On October 26, 2016, Streeter was scheduled to perform the National Anthem at the start of the Philadelphia 76ers season opener but the 76ers organization did not approve of her shirt, which read, "We Matter." This came just one day after the NBA unveiled its "Together" campaign, promoting unity in the wake of the recent National Anthem protests sparked by San Francisco 49ers quarterback Colin Kaepernick. On November 15, 2016, an 18-date tour was announced to promote "Girl Disrupted" starting on January 12, 2017, in St. Louis, Missouri and finishing on February 12, 2017, at The Roxy in Los Angeles. On November 29, 2016, Streeter announced the release date for her upcoming album Girl Disrupted. The date of release was scheduled to be January 27, 2017.
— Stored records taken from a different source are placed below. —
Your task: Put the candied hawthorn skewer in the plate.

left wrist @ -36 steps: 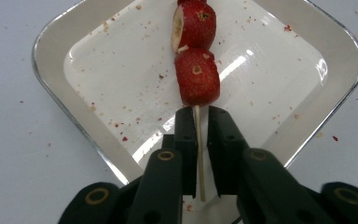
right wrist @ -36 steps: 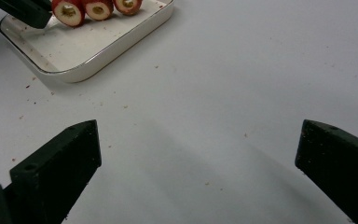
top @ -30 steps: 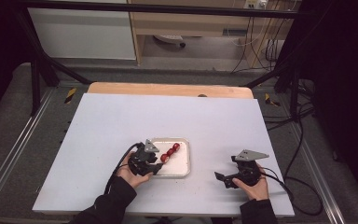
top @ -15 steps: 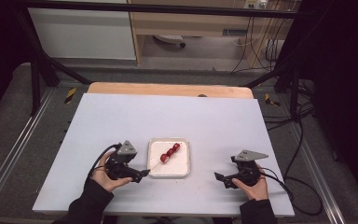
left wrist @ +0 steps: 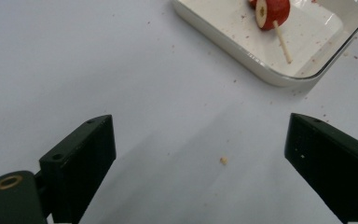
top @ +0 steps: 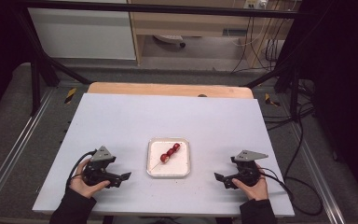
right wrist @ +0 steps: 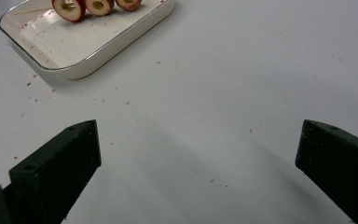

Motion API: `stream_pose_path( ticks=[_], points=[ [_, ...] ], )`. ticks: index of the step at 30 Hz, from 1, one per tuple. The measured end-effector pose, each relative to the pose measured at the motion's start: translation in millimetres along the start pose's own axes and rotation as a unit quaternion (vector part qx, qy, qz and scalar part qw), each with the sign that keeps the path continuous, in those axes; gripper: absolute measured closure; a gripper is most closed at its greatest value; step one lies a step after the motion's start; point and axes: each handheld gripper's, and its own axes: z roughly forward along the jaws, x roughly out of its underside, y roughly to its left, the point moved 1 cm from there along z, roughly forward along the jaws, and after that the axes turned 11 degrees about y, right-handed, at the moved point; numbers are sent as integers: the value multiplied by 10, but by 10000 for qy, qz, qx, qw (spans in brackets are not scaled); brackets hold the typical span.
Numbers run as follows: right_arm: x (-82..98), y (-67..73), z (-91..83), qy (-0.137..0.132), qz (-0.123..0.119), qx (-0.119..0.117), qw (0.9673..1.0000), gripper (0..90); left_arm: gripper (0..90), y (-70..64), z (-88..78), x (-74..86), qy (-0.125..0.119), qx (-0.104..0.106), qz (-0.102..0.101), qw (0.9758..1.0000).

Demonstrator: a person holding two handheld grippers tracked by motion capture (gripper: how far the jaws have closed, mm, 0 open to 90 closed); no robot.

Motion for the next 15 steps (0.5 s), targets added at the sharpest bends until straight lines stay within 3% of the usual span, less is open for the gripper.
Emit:
stream_pose_path(
  ticks=[7,15],
  points=[
    [9,11,14,60,20,-20,10000,5,85,97,-27,187,-132,23,-103,9999],
    [17,15,25,123,16,-13,9999,5,87,123,-61,243,-167,-5,-7,9999]
  ],
)
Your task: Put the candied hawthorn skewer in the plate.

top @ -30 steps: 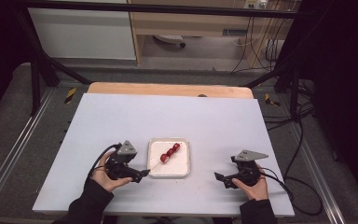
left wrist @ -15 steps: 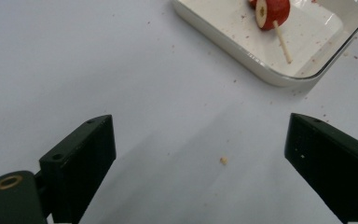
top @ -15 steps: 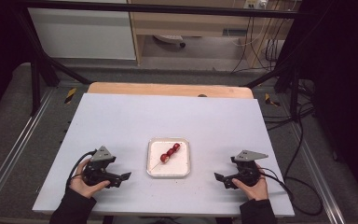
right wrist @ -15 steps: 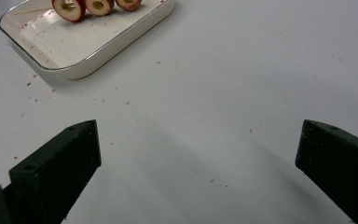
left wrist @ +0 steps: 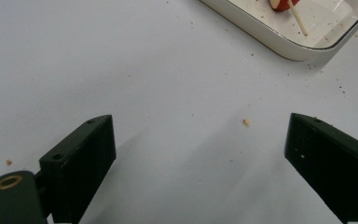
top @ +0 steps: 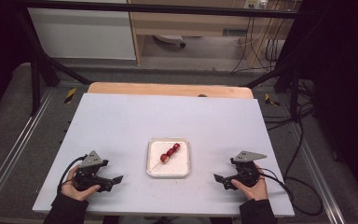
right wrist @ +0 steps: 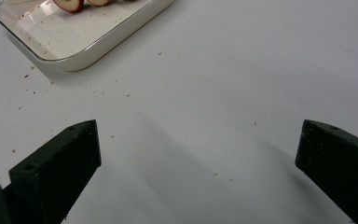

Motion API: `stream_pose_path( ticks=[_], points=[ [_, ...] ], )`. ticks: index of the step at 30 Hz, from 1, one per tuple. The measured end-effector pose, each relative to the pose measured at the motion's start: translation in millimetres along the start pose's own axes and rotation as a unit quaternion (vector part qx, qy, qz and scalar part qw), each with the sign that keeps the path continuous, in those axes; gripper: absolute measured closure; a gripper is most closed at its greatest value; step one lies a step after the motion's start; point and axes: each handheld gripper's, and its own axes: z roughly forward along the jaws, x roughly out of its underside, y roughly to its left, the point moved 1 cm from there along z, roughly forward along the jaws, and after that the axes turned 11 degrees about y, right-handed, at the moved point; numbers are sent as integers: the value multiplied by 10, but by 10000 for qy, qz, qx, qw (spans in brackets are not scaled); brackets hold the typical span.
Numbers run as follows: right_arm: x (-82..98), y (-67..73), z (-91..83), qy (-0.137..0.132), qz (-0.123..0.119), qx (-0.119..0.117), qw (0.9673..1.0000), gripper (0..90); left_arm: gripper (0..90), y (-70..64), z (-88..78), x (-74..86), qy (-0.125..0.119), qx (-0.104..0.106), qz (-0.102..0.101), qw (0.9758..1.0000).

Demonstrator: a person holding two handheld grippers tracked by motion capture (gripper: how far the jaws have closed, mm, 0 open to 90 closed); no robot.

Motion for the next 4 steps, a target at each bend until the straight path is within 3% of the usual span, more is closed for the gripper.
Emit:
stream_pose_path(
  ticks=[4],
  points=[
    [-1,-3,-4,28,3,7,10000,5,88,11,4,8,18,-8,-25,10000]
  ],
)
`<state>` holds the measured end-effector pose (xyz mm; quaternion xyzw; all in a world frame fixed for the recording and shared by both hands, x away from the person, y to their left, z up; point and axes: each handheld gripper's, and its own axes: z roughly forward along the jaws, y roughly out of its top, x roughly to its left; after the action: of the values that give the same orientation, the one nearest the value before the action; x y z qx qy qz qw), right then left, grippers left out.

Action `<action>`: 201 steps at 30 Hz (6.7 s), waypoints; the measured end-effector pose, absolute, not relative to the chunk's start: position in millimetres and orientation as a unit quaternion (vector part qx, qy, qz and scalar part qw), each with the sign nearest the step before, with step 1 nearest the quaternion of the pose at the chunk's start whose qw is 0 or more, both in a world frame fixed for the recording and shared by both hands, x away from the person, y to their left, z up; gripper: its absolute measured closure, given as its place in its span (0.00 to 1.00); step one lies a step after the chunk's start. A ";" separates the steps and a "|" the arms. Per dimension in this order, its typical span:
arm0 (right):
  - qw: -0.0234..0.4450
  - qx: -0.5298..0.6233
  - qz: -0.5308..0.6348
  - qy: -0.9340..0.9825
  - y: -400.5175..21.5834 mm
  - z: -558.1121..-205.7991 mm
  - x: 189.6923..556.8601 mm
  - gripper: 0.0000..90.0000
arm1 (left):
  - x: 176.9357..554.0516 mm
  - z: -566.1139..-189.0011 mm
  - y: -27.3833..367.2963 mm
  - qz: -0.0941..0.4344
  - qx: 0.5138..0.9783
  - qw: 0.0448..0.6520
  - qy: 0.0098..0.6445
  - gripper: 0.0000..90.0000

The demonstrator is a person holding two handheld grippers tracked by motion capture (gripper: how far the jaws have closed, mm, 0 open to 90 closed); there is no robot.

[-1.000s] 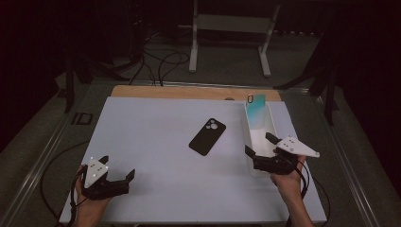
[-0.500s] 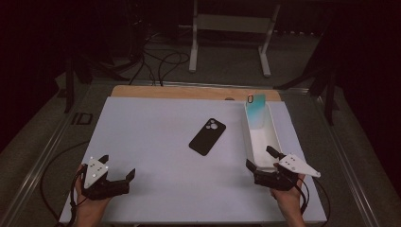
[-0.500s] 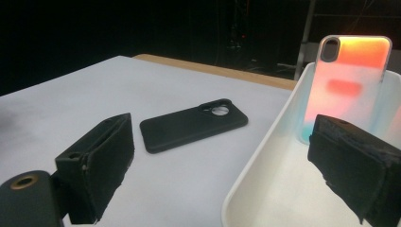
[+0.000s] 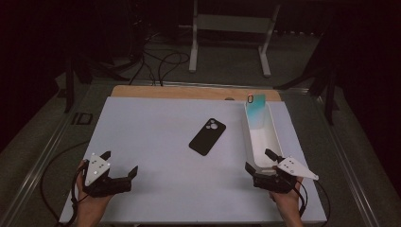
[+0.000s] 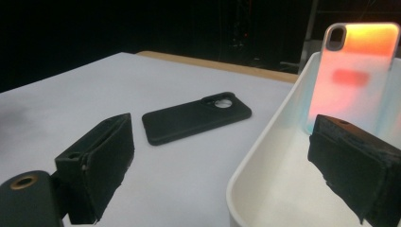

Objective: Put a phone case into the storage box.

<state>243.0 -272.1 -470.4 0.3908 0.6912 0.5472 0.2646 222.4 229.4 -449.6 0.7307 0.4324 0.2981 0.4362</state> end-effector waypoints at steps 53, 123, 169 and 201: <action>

On December 2, 2016, Before I Do was released as the album's fourth single, with the music video released on December 5, 2016. On January 19, 2017, in an interview with Hip Hop Weekly when asked about the album's release date Streeter responded with "It comes out in the spring. Everyone is saying Atlantic, no Sevyn is doing what Sevyn is doing. Anyone that follows my music knows how much work I put into my albums and my music. I want to put out more music and create more awareness, so I made the decision to push it [back] myself. Streeter also continues to reveal collaborations "I have a record with August Alsina called "Been A Minute," I have a record with Ty Dolla $ign called "Fallen," I have a record with Dave East, I got a record with Jeremih, and I got a couple of more surprises imma keep in my back pocket."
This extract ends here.